_Work task_: A complete, unaltered copy of the listing is needed. Write it out.
==*==
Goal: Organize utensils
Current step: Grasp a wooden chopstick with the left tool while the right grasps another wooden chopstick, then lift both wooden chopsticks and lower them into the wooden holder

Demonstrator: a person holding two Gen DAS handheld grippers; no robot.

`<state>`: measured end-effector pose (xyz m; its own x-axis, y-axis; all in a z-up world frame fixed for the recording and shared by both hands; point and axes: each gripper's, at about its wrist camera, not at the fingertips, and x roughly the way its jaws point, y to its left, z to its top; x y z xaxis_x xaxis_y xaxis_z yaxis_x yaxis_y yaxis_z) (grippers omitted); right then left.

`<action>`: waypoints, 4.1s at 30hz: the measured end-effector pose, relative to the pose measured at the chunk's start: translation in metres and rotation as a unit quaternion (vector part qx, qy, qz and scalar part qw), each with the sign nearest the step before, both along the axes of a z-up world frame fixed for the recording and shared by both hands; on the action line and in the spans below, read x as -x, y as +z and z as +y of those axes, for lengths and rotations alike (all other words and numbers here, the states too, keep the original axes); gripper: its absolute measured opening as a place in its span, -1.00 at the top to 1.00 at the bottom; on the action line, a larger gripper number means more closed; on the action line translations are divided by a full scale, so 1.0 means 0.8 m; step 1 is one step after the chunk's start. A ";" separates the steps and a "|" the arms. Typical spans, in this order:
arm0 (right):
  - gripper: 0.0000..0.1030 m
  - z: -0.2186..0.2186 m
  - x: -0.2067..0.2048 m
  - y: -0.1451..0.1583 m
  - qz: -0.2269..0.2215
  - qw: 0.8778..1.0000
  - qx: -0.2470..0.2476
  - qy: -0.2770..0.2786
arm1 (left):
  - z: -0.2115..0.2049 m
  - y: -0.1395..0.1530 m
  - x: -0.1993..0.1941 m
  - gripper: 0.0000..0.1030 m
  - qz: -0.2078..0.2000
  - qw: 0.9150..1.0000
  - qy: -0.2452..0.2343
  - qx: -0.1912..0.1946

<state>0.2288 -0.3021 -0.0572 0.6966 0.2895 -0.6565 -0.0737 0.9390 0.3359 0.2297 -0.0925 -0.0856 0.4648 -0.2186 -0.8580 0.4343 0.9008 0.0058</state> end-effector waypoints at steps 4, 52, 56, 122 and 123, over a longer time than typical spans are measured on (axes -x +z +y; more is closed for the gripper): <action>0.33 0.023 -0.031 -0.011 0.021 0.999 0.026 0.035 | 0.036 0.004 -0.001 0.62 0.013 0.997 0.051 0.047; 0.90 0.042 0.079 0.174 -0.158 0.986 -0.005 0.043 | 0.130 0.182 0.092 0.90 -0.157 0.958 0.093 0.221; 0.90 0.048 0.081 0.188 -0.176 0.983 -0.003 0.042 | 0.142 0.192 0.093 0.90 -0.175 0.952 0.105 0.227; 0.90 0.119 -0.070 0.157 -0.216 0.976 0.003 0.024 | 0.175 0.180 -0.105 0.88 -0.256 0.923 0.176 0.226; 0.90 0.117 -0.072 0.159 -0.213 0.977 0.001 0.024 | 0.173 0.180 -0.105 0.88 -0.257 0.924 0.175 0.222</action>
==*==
_Solution_:
Goal: Organize utensils
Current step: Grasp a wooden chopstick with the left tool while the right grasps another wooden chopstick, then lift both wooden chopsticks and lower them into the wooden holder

Demonstrator: a person holding two Gen DAS handheld grippers; no robot.

`<state>`: measured end-effector pose (xyz m; its own x-axis, y-axis; all in a z-up world frame fixed for the recording and shared by both hands; point and axes: each gripper's, at about its wrist camera, not at the fingertips, and x roughly the way its jaws point, y to its left, z to its top; x y z xaxis_x xaxis_y xaxis_z yaxis_x yaxis_y yaxis_z) (grippers omitted); right then left.

`<action>`: waypoints, 4.1s at 30hz: the measured end-effector pose, relative to the pose measured at the chunk's start: translation in metres and rotation as a unit quaternion (vector part qx, qy, qz and scalar part qw), each with the sign nearest the step before, both along the axes of a z-up world frame fixed for the recording and shared by both hands; on the action line and in the spans below, read x as -x, y as +z and z as +y of those axes, for lengths and rotations alike (all other words and numbers here, the states too, keep the original axes); gripper: its absolute measured opening as a place in its span, -1.00 at the top to 1.00 at the bottom; on the action line, a larger gripper number means more closed; on the action line translations are divided by a full scale, so 1.0 means 0.8 m; step 1 is one step after the chunk's start. A ";" separates the steps and a "|" the arms. Typical spans, in this order:
arm0 (right):
  - gripper: 0.0000..0.1030 m
  - z: -0.2186..0.2186 m
  - x: -0.2067..0.2048 m
  - y: -0.1451..0.1583 m
  - qz: -0.2269..0.2215
  - qw: 0.8778..1.0000
  - qx: -0.2470..0.2476
  - qy: -0.2770..0.2786
arm1 (left):
  - z: -0.2115..0.2049 m
  - y: -0.1395..0.1530 m
  - x: -0.1993..0.1941 m
  - gripper: 0.0000..0.1030 m
  - qz: -0.2078..0.2000
  - qw: 0.9150..1.0000
  - qy: -0.2452..0.2343
  - qx: -0.1912..0.1946

<state>0.2288 -0.3021 -0.0572 0.6966 0.2895 -0.6565 -0.0737 0.9390 0.3359 0.2297 -0.0925 -0.0856 0.4648 -0.2186 -0.8580 0.4343 0.9008 0.0058</state> end-effector waypoints at steps 4, 52, 56, 122 and 123, over a longer time than typical spans are measured on (axes -x +z +y; more is closed for the gripper): <action>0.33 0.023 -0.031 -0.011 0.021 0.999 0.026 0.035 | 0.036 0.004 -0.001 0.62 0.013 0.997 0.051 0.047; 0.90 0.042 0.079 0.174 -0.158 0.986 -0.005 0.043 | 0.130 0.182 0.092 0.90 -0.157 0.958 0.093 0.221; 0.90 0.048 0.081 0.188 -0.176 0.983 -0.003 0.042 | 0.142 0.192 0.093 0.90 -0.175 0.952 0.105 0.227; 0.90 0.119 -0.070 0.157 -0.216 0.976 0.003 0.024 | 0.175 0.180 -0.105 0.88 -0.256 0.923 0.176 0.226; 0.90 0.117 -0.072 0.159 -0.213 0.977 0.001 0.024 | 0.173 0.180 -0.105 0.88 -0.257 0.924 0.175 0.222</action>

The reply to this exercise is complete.